WHAT TO DO.
In the records below, find the line with "<state>438.3 -216.2 978.0", then retype it and every following line exactly, stopping after the line with "Outline the yellow". Leave the pictures out.
(DATA FOR PROCESSING Opens)
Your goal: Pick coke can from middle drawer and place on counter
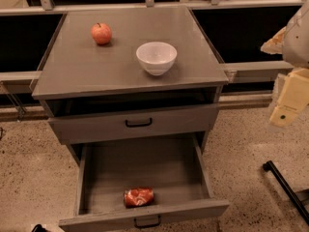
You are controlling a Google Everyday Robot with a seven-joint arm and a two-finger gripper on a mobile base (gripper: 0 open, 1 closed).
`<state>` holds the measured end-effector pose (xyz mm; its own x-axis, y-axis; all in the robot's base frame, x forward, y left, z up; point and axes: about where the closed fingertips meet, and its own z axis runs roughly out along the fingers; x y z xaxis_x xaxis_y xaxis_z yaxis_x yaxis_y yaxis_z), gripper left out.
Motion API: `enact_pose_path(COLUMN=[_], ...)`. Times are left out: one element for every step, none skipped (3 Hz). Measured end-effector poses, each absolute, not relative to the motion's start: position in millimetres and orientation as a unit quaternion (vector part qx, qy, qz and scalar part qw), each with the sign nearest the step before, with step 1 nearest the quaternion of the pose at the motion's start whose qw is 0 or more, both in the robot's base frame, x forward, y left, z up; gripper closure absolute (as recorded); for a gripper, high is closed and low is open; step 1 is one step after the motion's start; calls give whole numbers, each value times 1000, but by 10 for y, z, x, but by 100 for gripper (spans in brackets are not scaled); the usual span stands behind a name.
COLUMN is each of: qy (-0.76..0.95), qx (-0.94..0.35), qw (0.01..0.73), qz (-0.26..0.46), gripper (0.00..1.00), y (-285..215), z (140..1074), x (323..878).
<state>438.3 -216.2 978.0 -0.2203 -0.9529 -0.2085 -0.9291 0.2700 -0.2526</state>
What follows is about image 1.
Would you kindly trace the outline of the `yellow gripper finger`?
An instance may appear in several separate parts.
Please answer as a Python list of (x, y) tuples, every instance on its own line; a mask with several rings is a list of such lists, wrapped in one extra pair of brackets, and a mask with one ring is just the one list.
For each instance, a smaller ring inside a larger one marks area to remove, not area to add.
[(297, 68), (283, 76), (284, 81), (269, 123), (278, 128), (289, 126), (309, 104), (309, 70)]
[(263, 43), (261, 51), (266, 54), (281, 54), (286, 28), (280, 29), (271, 39)]

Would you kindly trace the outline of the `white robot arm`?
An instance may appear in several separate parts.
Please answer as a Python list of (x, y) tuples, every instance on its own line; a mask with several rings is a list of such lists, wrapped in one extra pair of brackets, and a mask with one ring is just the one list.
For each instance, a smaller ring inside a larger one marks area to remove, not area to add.
[(284, 85), (269, 122), (279, 128), (290, 125), (309, 104), (309, 0), (261, 50), (281, 54), (294, 69), (284, 77)]

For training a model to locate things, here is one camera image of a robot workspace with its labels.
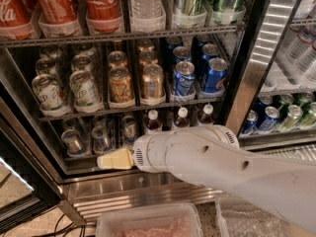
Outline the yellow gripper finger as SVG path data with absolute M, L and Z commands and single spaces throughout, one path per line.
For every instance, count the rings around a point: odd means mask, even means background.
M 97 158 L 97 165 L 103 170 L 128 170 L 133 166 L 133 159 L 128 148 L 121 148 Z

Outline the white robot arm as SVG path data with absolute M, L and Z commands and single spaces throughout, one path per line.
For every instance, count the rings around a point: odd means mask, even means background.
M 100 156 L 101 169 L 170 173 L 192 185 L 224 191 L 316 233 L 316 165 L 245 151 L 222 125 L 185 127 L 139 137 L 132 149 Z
(DATA FOR PROCESSING Closes)
EXERCISE RESPONSE.
<state>438.3 -216.2 978.0 -0.2203 -0.9529 -0.2085 -0.9291 0.2700 -0.2526</state>
What follows is about image 1.
Would you kindly trace the outline of the `yellow gripper finger`?
An instance may appear in several separate parts.
Please answer as a Python list of (x, y) tuples, every instance on its own line; a mask with several rings is a list of such lists, wrapped in one extra pair of brackets, and a mask with one ring is just the one list.
For each instance, a smaller ring inside a larger one marks area to remove, not area to add.
[(297, 68), (283, 76), (284, 81), (269, 123), (278, 128), (289, 126), (309, 104), (309, 70)]
[(263, 43), (261, 51), (266, 54), (281, 54), (286, 28), (280, 29), (271, 39)]

Would you kindly trace the outline of the `white robot arm`?
An instance may appear in several separate parts.
Please answer as a Python list of (x, y) tuples, every instance on its own line; a mask with several rings is a list of such lists, wrapped in one extra pair of brackets, and a mask with one ring is just the one list.
For each instance, a smaller ring inside a larger one marks area to remove, not area to add.
[(284, 85), (269, 122), (279, 128), (290, 125), (309, 104), (309, 0), (261, 50), (281, 54), (294, 69), (284, 77)]

For training a model to locate things, here is one camera image of a robot workspace with its labels.
Outline the yellow gripper finger as SVG path data with absolute M, L and Z commands and single spaces throughout, one path per line.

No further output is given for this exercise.